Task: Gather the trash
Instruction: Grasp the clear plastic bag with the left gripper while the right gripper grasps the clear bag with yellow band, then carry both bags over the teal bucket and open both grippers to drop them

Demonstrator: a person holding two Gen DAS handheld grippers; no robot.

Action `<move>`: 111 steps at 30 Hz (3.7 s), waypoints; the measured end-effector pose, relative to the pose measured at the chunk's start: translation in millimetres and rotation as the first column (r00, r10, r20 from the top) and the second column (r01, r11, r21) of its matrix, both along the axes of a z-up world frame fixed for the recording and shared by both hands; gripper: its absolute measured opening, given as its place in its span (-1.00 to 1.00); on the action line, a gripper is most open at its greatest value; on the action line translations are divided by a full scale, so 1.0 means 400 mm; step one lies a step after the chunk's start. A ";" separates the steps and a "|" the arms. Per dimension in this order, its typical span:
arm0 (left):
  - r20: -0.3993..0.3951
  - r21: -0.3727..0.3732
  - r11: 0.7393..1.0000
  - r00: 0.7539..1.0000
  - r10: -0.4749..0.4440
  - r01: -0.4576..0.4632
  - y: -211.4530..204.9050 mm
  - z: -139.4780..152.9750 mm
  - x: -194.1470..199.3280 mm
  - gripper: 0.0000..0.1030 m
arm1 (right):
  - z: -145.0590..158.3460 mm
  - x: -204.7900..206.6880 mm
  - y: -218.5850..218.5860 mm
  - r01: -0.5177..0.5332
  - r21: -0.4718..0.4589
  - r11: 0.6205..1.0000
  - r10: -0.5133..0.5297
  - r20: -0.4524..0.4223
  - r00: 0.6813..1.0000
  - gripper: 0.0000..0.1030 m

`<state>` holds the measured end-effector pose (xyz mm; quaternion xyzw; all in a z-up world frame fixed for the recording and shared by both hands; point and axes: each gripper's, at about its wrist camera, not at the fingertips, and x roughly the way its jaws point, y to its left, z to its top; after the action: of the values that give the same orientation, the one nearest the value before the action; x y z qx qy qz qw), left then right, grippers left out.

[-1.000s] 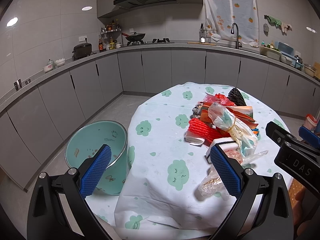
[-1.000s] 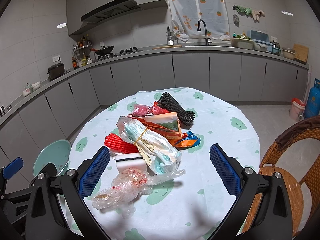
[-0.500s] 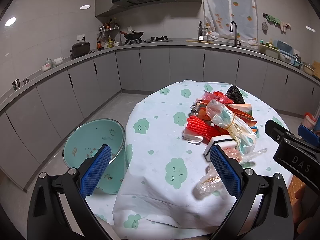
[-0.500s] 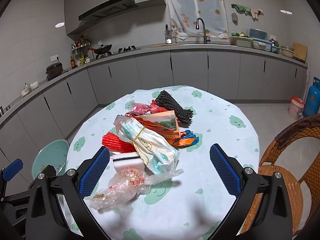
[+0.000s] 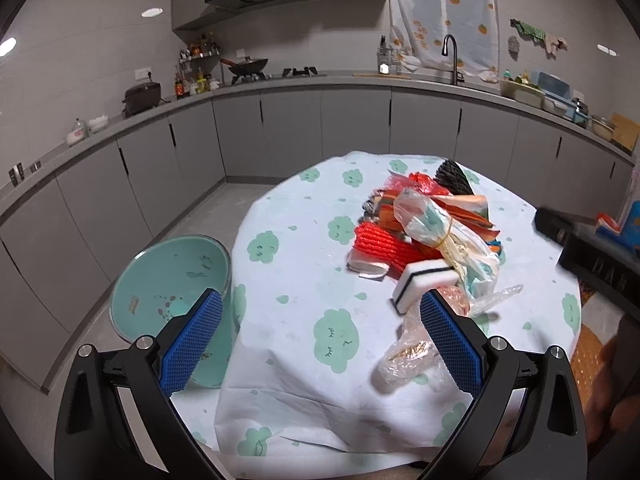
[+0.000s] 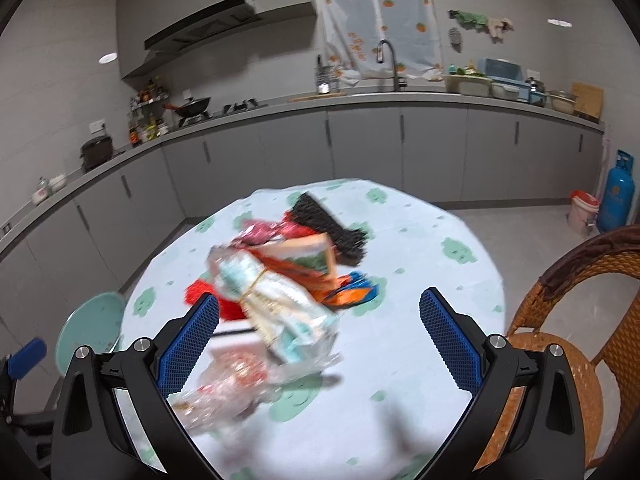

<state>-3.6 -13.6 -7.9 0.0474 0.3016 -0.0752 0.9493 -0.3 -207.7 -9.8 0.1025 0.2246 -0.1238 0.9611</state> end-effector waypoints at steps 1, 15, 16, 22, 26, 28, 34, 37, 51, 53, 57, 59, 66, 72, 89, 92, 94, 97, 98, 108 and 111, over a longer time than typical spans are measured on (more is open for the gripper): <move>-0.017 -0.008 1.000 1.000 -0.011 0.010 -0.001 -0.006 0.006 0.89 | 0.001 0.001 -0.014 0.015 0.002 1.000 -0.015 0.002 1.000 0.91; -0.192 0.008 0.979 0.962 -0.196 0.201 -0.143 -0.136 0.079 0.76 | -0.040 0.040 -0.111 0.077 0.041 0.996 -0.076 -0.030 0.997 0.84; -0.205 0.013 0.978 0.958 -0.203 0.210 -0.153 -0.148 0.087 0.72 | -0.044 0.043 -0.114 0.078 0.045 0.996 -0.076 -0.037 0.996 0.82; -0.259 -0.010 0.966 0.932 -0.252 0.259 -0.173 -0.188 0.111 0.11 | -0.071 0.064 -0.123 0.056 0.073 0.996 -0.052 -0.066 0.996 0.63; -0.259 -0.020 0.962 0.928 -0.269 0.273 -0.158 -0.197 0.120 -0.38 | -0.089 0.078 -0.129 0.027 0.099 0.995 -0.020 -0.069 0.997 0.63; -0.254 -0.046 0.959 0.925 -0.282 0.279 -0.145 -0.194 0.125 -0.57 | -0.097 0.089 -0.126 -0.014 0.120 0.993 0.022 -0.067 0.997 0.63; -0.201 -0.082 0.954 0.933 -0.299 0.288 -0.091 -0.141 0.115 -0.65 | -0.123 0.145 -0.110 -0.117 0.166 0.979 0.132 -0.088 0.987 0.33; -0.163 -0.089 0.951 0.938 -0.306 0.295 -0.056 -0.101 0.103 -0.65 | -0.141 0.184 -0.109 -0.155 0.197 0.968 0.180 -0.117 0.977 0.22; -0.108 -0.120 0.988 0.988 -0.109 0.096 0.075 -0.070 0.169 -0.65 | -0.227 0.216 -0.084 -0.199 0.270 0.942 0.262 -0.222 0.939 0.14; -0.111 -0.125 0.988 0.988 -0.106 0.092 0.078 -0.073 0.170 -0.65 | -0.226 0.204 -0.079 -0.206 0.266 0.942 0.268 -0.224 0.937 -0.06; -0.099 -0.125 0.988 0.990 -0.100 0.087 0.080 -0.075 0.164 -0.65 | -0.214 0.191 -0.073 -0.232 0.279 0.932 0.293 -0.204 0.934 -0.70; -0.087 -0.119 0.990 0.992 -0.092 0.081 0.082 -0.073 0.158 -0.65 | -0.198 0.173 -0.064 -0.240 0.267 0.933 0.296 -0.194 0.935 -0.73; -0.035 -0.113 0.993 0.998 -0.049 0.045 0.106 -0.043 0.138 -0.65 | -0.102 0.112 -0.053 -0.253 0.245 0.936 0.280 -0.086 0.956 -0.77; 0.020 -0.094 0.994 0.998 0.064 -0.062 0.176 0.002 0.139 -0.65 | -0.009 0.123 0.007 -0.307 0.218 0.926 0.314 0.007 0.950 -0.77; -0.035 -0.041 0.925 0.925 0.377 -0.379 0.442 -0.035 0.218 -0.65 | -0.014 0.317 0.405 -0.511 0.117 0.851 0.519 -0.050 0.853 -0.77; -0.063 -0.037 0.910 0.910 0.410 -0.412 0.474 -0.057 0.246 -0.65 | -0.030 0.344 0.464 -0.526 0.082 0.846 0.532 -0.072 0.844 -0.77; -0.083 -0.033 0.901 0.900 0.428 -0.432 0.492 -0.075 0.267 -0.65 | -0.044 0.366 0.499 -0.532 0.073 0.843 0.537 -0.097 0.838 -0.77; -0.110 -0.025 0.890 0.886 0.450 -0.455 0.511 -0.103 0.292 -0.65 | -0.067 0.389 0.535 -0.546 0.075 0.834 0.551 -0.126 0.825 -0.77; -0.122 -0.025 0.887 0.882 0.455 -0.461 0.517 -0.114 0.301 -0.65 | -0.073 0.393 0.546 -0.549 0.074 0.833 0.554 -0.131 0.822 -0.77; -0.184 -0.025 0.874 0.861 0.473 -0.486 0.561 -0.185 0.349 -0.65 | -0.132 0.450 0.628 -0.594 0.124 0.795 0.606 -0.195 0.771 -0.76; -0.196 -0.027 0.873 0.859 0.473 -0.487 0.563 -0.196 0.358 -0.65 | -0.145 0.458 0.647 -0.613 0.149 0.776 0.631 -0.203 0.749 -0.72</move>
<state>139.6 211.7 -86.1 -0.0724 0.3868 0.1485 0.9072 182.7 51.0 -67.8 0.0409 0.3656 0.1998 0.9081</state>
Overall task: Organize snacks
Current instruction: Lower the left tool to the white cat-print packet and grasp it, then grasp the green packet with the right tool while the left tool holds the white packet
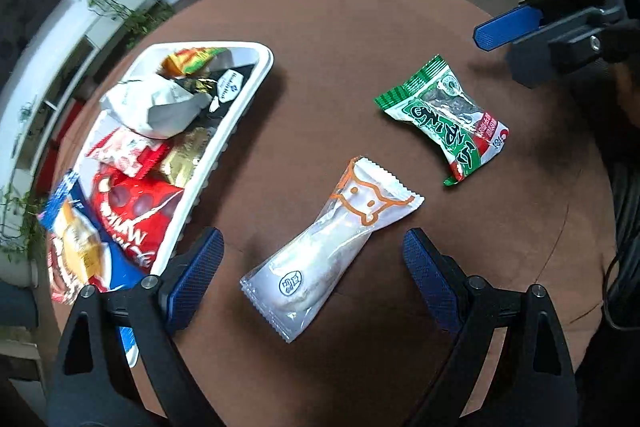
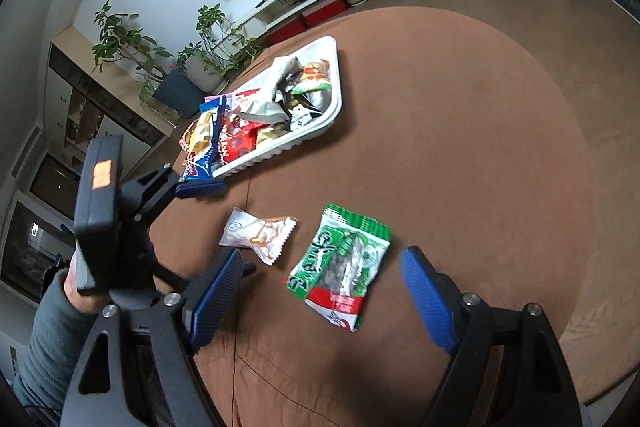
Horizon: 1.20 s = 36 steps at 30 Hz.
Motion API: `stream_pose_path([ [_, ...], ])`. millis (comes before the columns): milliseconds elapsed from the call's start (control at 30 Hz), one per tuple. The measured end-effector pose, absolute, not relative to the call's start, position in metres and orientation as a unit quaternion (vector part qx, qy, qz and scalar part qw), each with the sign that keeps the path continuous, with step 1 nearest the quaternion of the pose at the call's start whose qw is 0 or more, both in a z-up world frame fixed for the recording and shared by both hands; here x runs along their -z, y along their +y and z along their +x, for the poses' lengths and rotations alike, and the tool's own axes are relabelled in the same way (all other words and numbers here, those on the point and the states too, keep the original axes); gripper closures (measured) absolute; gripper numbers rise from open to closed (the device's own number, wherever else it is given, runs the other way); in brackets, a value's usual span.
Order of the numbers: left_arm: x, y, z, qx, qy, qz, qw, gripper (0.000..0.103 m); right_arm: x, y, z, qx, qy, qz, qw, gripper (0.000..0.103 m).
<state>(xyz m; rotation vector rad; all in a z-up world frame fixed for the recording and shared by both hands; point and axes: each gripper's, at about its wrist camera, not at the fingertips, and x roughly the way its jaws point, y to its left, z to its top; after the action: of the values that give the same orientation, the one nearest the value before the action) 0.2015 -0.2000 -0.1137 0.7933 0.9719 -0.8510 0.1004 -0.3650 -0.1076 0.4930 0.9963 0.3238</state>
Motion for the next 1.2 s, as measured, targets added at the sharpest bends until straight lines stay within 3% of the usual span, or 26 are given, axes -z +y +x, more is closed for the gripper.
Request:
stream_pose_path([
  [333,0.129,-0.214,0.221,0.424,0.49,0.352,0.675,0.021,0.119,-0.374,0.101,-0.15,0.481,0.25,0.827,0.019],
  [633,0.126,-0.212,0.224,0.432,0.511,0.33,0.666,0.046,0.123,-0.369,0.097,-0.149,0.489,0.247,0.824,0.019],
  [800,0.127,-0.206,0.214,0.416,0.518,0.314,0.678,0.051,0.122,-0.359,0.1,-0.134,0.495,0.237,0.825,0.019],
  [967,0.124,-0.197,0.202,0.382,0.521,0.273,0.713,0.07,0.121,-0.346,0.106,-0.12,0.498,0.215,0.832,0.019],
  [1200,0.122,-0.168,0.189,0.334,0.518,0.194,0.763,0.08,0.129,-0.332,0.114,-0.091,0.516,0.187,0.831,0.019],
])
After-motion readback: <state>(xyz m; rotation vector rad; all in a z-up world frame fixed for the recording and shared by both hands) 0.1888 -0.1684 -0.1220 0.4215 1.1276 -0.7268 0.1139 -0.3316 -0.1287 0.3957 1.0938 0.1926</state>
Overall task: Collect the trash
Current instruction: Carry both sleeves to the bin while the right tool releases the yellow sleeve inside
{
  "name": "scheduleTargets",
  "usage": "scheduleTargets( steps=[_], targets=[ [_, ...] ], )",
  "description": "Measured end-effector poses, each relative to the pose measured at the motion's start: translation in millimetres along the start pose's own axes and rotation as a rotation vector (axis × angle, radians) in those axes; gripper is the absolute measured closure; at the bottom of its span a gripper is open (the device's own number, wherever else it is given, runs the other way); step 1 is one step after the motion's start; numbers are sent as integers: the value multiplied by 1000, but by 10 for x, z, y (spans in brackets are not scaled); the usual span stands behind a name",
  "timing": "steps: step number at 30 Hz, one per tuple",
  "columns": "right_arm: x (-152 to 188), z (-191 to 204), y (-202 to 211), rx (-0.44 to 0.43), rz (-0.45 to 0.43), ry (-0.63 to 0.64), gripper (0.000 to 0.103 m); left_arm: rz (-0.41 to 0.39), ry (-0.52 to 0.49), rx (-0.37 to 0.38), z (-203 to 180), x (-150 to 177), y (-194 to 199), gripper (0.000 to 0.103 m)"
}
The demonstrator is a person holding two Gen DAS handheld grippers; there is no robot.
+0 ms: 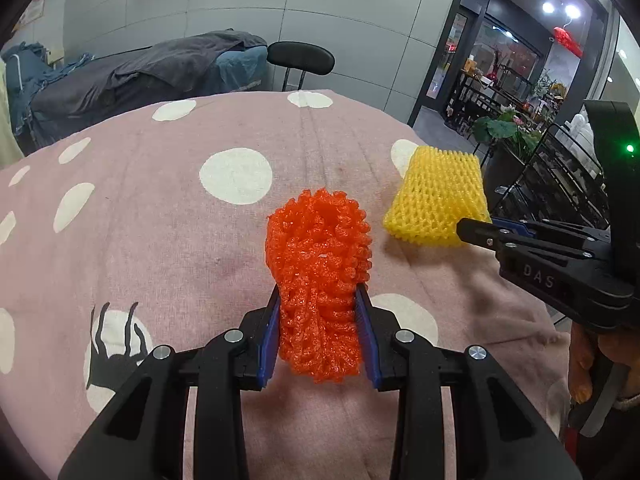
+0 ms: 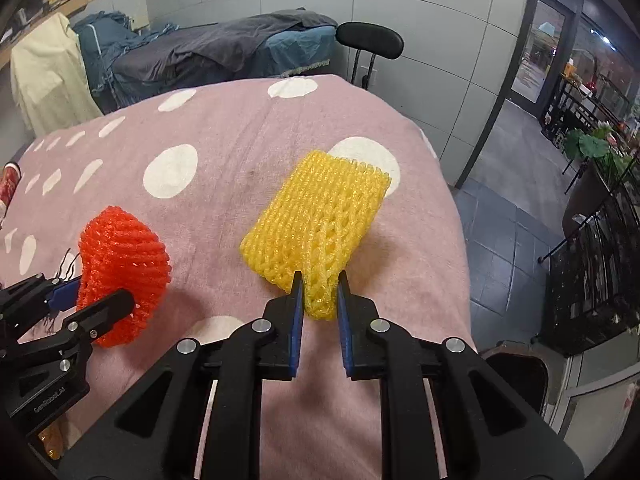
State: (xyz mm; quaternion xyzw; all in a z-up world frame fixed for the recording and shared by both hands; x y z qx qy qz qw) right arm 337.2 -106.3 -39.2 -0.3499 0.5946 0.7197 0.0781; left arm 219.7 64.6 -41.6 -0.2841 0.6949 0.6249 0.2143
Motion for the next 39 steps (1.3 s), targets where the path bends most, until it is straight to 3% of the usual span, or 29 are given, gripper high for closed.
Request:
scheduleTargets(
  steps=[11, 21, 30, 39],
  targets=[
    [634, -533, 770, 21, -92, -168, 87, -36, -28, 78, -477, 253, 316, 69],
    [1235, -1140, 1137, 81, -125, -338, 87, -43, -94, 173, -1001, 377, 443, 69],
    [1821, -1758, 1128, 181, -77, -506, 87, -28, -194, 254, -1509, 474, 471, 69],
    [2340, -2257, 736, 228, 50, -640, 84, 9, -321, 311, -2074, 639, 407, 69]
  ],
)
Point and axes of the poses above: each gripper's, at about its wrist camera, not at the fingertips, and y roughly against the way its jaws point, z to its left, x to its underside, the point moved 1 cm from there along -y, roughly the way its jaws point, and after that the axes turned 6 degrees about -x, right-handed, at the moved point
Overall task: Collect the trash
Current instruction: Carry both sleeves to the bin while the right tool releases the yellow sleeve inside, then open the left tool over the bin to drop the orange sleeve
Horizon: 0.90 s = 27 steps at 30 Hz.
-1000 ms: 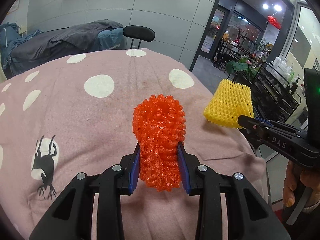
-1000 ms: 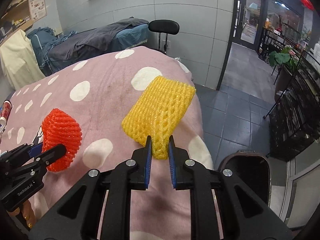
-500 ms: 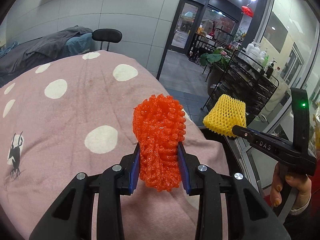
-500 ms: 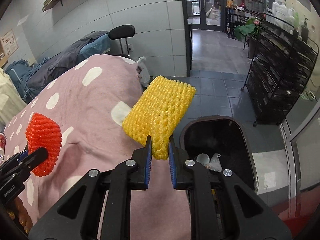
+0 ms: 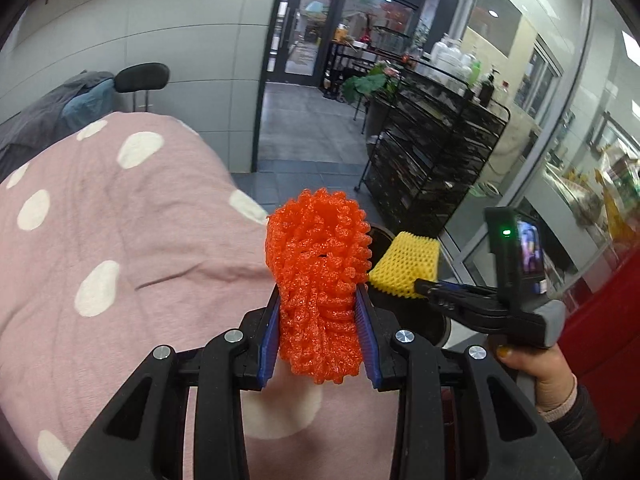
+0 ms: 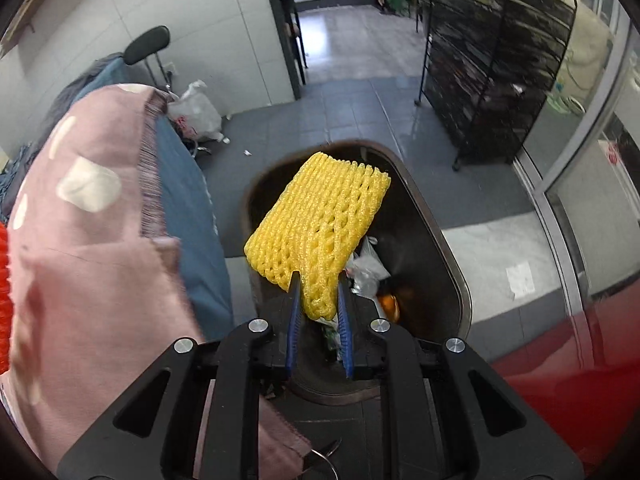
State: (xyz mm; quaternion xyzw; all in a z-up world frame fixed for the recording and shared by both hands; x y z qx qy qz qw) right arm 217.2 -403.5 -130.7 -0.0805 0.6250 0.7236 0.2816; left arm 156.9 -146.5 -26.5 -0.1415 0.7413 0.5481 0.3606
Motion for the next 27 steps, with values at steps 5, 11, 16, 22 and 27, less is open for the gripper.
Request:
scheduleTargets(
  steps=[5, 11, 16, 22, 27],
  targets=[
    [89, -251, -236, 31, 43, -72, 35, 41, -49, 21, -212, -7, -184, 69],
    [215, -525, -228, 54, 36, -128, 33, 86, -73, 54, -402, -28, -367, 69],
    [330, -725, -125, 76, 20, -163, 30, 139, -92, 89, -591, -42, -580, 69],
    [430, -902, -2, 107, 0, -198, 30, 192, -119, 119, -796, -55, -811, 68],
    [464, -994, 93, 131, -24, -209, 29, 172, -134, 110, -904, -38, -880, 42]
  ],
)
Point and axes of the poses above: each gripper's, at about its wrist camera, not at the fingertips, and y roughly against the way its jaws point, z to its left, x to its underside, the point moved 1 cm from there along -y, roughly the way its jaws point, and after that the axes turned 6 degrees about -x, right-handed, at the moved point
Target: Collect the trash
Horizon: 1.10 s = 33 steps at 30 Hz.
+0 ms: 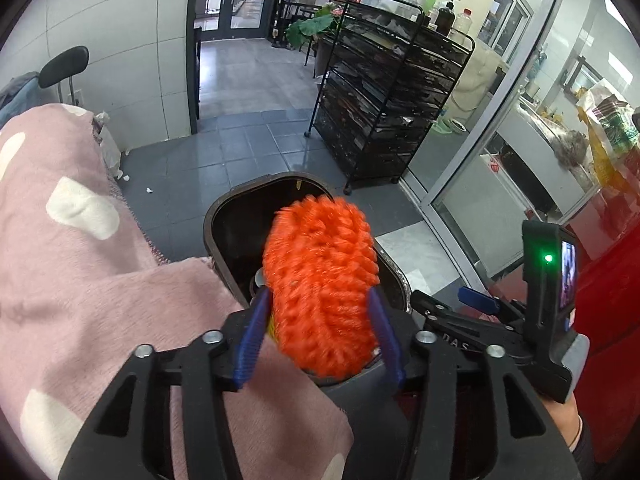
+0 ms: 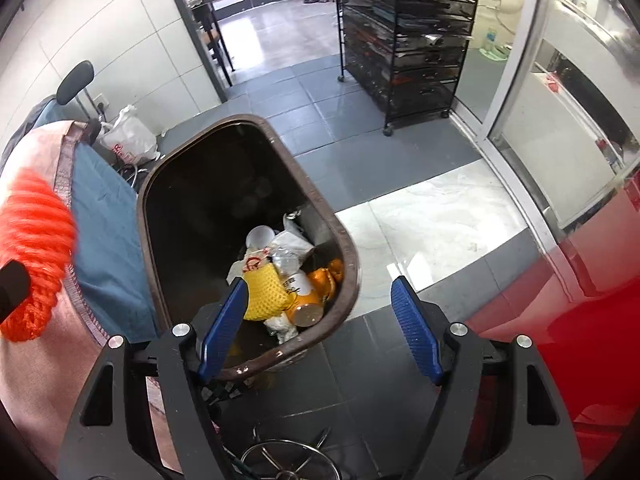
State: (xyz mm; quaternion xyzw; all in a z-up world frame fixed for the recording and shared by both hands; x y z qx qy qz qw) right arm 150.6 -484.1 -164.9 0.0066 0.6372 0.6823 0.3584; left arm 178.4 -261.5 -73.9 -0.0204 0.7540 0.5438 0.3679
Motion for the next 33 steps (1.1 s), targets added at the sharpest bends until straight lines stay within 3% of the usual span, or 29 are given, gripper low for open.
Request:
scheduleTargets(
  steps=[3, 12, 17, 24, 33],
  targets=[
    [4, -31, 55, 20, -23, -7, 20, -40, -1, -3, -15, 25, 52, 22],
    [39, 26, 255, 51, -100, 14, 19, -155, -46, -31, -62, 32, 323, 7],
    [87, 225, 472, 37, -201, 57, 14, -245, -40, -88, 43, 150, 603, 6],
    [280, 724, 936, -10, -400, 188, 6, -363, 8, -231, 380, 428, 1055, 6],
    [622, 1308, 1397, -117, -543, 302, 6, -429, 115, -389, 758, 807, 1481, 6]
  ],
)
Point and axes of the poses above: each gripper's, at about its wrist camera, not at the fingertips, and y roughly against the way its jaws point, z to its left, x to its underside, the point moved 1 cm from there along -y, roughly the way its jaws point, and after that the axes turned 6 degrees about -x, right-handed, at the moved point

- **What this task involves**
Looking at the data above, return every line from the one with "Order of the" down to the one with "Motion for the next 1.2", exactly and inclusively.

- **Solution**
Order of the numbers: left_arm: x, y, z, qx, qy, qz, qw, gripper (0.000..0.103 m); right_arm: x, y, z, qx, qy, qz, qw, gripper (0.000..0.103 m).
<state>(xyz m; rotation vector rad; all in a z-up world frame fixed for the recording and shared by both hands; point and axes: each gripper's, at about its wrist camera, not at the fingertips, and x roughly the way its jaws point, y to its left, z to its top; after the action: of the values that give the same orientation, the one nearest the value before the action) 0.2015 -0.2000 -0.1137 0.7933 0.9719 -0.8510 0.1004 -0.3650 -0.1076 0.4930 0.9963 0.3238</state>
Motion for the next 1.2 s, as measured, targets added at the sharpest bends until straight lines stay within 3% of the usual span, or 26 are given, axes -z +y +x, more is closed for the gripper.

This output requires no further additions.